** Opening Data to use block **
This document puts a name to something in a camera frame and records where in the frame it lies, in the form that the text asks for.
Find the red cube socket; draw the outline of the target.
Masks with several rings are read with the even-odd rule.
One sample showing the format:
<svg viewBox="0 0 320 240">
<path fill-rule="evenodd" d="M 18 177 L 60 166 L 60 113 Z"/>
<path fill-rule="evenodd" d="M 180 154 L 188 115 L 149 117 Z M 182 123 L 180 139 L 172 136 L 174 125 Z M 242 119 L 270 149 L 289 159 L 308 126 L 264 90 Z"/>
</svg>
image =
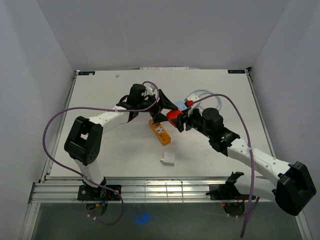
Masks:
<svg viewBox="0 0 320 240">
<path fill-rule="evenodd" d="M 172 109 L 170 110 L 167 114 L 166 114 L 166 117 L 167 117 L 167 120 L 175 127 L 177 128 L 178 127 L 178 117 L 180 115 L 182 115 L 183 112 L 179 109 Z"/>
</svg>

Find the light blue round socket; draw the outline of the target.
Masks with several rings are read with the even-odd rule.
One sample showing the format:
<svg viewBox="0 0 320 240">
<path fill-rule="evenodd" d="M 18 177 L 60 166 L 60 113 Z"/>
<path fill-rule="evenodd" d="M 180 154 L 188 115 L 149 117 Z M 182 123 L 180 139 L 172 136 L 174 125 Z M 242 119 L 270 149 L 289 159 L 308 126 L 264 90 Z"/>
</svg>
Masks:
<svg viewBox="0 0 320 240">
<path fill-rule="evenodd" d="M 180 111 L 185 111 L 188 109 L 188 106 L 185 104 L 185 102 L 183 100 L 178 100 L 178 101 L 174 102 L 174 104 L 177 106 L 177 108 Z"/>
</svg>

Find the orange power strip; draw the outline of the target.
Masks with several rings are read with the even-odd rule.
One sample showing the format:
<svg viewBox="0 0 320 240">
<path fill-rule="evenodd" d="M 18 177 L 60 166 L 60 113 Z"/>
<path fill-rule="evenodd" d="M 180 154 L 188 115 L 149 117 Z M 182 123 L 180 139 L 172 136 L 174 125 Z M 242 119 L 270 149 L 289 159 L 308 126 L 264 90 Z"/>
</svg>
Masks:
<svg viewBox="0 0 320 240">
<path fill-rule="evenodd" d="M 153 119 L 150 119 L 148 125 L 163 146 L 171 143 L 172 139 L 161 123 L 154 123 Z"/>
</svg>

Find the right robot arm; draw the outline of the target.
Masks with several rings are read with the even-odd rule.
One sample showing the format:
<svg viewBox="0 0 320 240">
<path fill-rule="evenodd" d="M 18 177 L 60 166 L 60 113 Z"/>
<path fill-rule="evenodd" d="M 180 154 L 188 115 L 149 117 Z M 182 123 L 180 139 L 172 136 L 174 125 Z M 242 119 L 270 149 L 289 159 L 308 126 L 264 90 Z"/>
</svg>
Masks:
<svg viewBox="0 0 320 240">
<path fill-rule="evenodd" d="M 172 109 L 167 114 L 153 113 L 151 117 L 155 124 L 170 122 L 179 132 L 198 131 L 209 139 L 216 152 L 254 167 L 264 177 L 250 190 L 251 184 L 245 183 L 244 173 L 233 172 L 225 183 L 209 187 L 207 195 L 212 200 L 234 200 L 239 196 L 253 195 L 274 201 L 287 214 L 297 216 L 317 193 L 303 163 L 291 164 L 249 147 L 237 133 L 224 126 L 223 117 L 215 108 L 203 111 L 195 108 L 191 114 L 187 110 Z"/>
</svg>

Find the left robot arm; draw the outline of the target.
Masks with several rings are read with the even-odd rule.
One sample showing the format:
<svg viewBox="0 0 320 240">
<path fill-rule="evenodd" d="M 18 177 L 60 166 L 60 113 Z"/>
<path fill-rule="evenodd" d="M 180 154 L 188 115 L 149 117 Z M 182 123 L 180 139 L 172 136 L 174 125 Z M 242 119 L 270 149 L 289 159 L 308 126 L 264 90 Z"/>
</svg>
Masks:
<svg viewBox="0 0 320 240">
<path fill-rule="evenodd" d="M 111 111 L 89 118 L 79 116 L 74 120 L 64 150 L 77 163 L 80 173 L 84 175 L 84 184 L 89 186 L 88 193 L 95 200 L 106 195 L 106 180 L 96 161 L 103 135 L 132 121 L 139 112 L 149 113 L 155 123 L 165 122 L 168 118 L 161 113 L 163 109 L 177 110 L 178 107 L 162 90 L 135 83 L 129 94 L 122 97 Z"/>
</svg>

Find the white charger adapter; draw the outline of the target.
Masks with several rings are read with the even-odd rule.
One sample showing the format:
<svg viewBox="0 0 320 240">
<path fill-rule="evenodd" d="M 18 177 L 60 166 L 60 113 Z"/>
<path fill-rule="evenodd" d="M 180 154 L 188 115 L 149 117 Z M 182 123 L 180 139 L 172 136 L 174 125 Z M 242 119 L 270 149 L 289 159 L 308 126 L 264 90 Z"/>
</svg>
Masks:
<svg viewBox="0 0 320 240">
<path fill-rule="evenodd" d="M 176 155 L 172 152 L 165 152 L 163 158 L 159 160 L 164 166 L 175 166 Z"/>
</svg>

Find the black corner label left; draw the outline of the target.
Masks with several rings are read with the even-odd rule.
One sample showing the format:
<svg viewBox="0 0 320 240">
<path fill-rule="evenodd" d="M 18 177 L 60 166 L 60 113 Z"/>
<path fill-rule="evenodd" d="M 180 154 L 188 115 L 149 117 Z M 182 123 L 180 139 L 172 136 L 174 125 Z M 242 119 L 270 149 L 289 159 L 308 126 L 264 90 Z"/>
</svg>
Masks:
<svg viewBox="0 0 320 240">
<path fill-rule="evenodd" d="M 77 73 L 78 76 L 94 76 L 95 75 L 95 71 L 79 71 Z"/>
</svg>

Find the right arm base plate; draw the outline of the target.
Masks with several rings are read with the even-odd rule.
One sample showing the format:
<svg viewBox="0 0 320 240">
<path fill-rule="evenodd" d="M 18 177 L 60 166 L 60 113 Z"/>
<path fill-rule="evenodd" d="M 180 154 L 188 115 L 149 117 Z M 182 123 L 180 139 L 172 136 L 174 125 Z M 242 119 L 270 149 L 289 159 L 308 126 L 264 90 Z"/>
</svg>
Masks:
<svg viewBox="0 0 320 240">
<path fill-rule="evenodd" d="M 233 184 L 210 184 L 206 193 L 211 200 L 248 200 L 249 194 L 240 193 Z"/>
</svg>

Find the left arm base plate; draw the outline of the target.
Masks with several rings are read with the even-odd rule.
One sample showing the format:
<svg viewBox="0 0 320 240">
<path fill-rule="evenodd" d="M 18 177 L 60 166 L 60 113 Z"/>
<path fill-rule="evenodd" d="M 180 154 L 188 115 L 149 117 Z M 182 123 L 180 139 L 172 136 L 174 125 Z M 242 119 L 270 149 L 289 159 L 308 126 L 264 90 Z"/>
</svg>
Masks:
<svg viewBox="0 0 320 240">
<path fill-rule="evenodd" d="M 105 188 L 94 188 L 87 185 L 81 185 L 77 194 L 78 201 L 119 201 L 120 197 L 113 191 Z"/>
</svg>

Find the aluminium front rail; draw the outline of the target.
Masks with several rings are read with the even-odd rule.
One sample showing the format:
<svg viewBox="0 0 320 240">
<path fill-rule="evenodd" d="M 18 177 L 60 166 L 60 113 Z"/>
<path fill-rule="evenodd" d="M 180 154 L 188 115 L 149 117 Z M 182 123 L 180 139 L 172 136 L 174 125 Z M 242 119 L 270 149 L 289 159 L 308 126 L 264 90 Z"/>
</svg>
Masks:
<svg viewBox="0 0 320 240">
<path fill-rule="evenodd" d="M 105 200 L 126 204 L 139 203 L 209 203 L 241 202 L 249 199 L 249 188 L 237 181 L 236 194 L 225 195 L 220 190 L 225 187 L 224 180 L 216 179 L 165 179 L 165 180 L 110 180 L 110 188 L 116 192 L 108 193 Z M 30 203 L 95 203 L 83 183 L 77 180 L 35 183 L 29 197 Z"/>
</svg>
** Closing Data to use block **
- Task to carry out -
Working through the entries above, copy every line in which "socket" is found.

- Solution -
Find the red cube socket; draw the outline of the target.
Find the light blue round socket; draw the outline of the target.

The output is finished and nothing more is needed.